## [Task statement]
Nothing may be added, dropped, or altered; restate the listing word for word.

[[ Material provided, beginning ]]

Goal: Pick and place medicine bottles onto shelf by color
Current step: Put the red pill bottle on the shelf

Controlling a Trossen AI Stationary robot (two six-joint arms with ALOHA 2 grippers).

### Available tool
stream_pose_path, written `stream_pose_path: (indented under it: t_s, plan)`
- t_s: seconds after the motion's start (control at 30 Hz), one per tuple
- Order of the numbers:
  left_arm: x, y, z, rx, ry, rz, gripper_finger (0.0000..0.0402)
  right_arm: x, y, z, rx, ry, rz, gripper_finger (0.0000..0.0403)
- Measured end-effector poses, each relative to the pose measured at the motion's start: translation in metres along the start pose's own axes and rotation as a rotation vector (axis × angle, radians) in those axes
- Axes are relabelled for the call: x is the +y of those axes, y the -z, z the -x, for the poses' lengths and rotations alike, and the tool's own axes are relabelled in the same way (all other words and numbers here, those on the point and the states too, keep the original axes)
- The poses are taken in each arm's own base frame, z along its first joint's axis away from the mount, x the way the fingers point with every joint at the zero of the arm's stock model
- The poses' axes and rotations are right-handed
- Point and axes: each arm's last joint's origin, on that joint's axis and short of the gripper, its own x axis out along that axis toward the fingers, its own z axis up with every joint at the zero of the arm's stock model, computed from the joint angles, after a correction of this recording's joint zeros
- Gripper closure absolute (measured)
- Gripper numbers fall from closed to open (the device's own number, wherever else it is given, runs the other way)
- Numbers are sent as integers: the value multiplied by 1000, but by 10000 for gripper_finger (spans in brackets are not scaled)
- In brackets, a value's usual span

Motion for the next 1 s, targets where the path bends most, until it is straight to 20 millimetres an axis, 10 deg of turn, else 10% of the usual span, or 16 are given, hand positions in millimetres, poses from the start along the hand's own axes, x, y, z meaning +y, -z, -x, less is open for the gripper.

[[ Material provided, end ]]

## [Solution for this problem]
Goal: Pick and place medicine bottles onto shelf by color
Current step: Put the red pill bottle on the shelf

Controlling a Trossen AI Stationary robot (two six-joint arms with ALOHA 2 grippers).

### Available tool
stream_pose_path, written `stream_pose_path: (indented under it: t_s, plan)`
- t_s: seconds after the motion's start (control at 30 Hz), one per tuple
- Order of the numbers:
  left_arm: x, y, z, rx, ry, rz, gripper_finger (0.0000..0.0402)
  right_arm: x, y, z, rx, ry, rz, gripper_finger (0.0000..0.0403)
- Measured end-effector poses, each relative to the pose measured at the motion's start: translation in metres along the start pose's own axes and rotation as a rotation vector (axis × angle, radians) in those axes
- Axes are relabelled for the call: x is the +y of those axes, y the -z, z the -x, for the poses' lengths and rotations alike, and the tool's own axes are relabelled in the same way (all other words and numbers here, those on the point and the states too, keep the original axes)
- The poses are taken in each arm's own base frame, z along its first joint's axis away from the mount, x the way the fingers point with every joint at the zero of the arm's stock model
- The poses' axes and rotations are right-handed
- Point and axes: each arm's last joint's origin, on that joint's axis and short of the gripper, its own x axis out along that axis toward the fingers, its own z axis up with every joint at the zero of the arm's stock model, computed from the joint angles, after a correction of this recording's joint zeros
- Gripper closure absolute (measured)
- Gripper numbers fall from closed to open (the device's own number, wherever else it is given, runs the other way)
- Numbers are sent as integers: the value multiplied by 1000, but by 10000 for gripper_finger (spans in brackets are not scaled)
- In brackets, a value's usual span

Motion for the next 1 s, targets where the path bends most, until it is straight to 20 millimetres an axis, 10 deg of turn, else 10% of the usual span, or 16 are given, hand positions in millimetres, poses from the start along the hand's own axes, x, y, z meaning +y, -z, -x, less is open for the gripper.

No more output will be given for this exercise.